Deep inhalation/exhalation (HR variation), the Valsalva maneuver (Valsalva quotient), and getting up (30:15 quotient).

Which two Ewing tests assess sympathetic function?

Getting up (systolic BP decrease) and the handgrip test (diastolic BP increase).

What is the normal HR difference on deep breathing (Ewing parasympathetic test)?

≥15 bpm difference between lowest and highest HR (borderline 11–14, abnormal ≤10).

What is a normal Valsalva quotient?

≥1.21 (borderline 1.11–1.20, abnormal ≤1.10).

What is a normal 30:15 quotient on standing up?

≥1.04 (borderline 1.01–1.03, abnormal ≤1.00).

What systolic BP fall on standing is normal vs abnormal (Ewing sympathetic test)?

Normal <10 mmHg, borderline 11–29 mmHg, abnormal ≥30 mmHg.

What diastolic BP rise in the handgrip test is normal vs abnormal?

Normal >16 mmHg, borderline 11–15 mmHg, abnormal ≤10 mmHg.

How is the Valsalva quotient calculated?

Hold 40 mmHg for 15 s; divide the longest RR interval after by the shortest RR interval during the maneuver.

On standing up, around which beats do max tachycardia and bradycardia occur (30:15 test)?

Maximum tachycardia around the 15th beat and maximum bradycardia around the 30th beat.

How is the orthostatic (getting BP up) sympathetic test performed?

Measure BP supine, then stand, then re-measure at 1 and 5 minutes; the maximum systolic BP decrease vs supine is recorded.

How is the handgrip test performed?

Maximal grip of the dominant arm is held for 5 minutes while BP is measured on the other arm; the diastolic BP increase is recorded.

Why is HR variation with respiration a marker of parasympathetic function?

Normal respiratory sinus arrhythmia depends on vagal (parasympathetic) modulation; its loss indicates parasympathetic damage.

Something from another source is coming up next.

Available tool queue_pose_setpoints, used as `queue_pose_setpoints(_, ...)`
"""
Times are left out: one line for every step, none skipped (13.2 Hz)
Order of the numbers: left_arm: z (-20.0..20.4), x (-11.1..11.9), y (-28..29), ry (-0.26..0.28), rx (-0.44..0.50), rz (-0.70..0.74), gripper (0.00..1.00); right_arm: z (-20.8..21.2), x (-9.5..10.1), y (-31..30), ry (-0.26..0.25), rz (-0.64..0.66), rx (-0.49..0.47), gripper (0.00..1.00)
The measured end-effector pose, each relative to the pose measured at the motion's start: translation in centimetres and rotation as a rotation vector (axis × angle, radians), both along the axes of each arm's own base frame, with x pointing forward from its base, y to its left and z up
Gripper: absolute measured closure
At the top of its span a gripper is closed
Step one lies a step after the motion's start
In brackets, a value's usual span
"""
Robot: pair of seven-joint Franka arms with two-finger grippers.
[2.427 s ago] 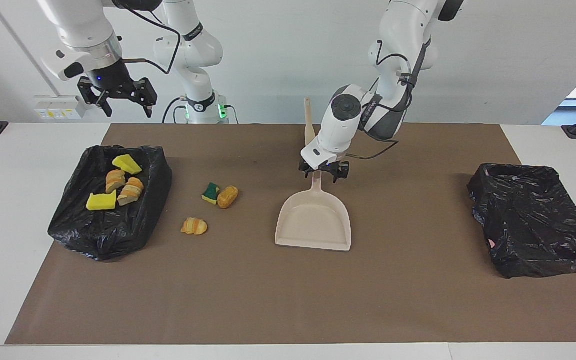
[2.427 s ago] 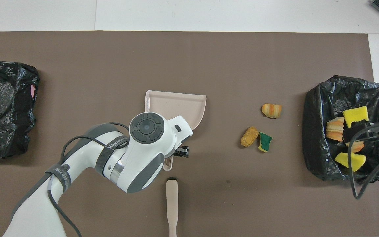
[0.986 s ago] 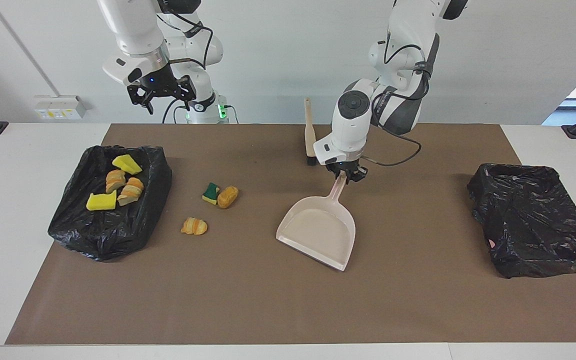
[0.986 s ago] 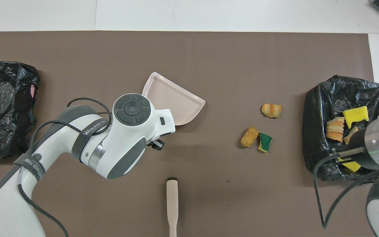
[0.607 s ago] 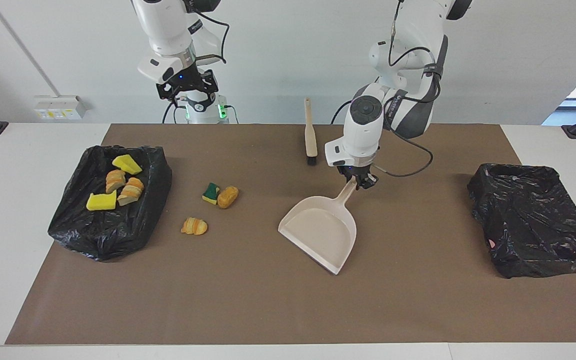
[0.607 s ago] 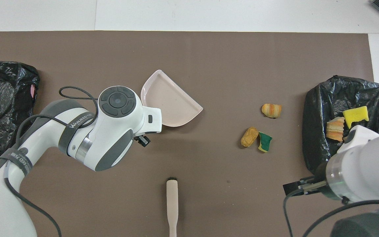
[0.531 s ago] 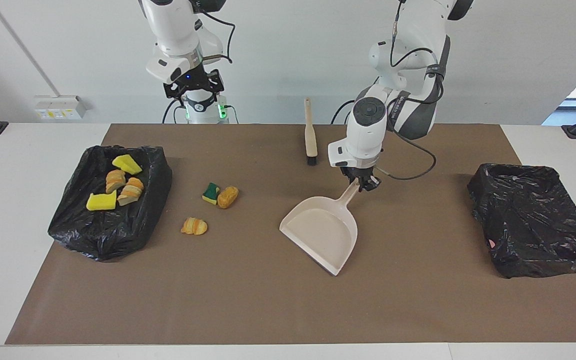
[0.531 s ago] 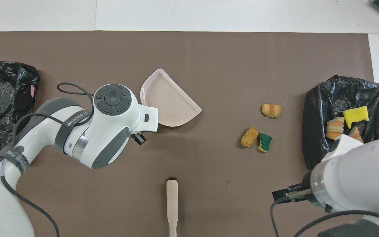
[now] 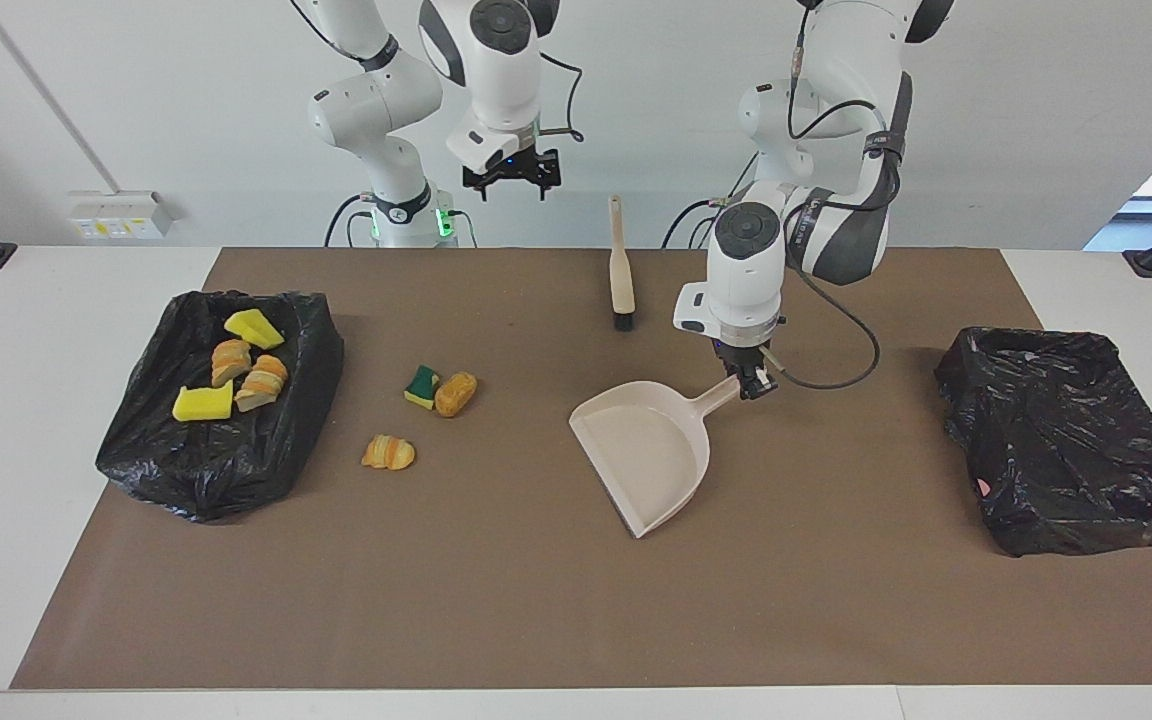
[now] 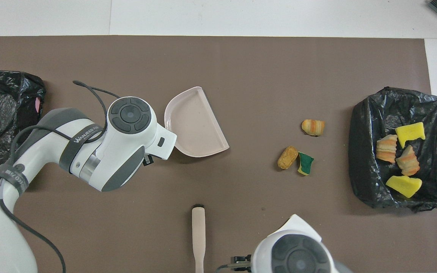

Why does an excessive systolic BP fall on standing indicate sympathetic dysfunction?

Intact sympathetic reflexes normally vasoconstrict on standing; failure causes orthostatic hypotension.

Why are the cardiovascular reflex tests considered advantageous for screening?

They are non-invasive and easy to perform, allowing standardized bedside autonomic assessment.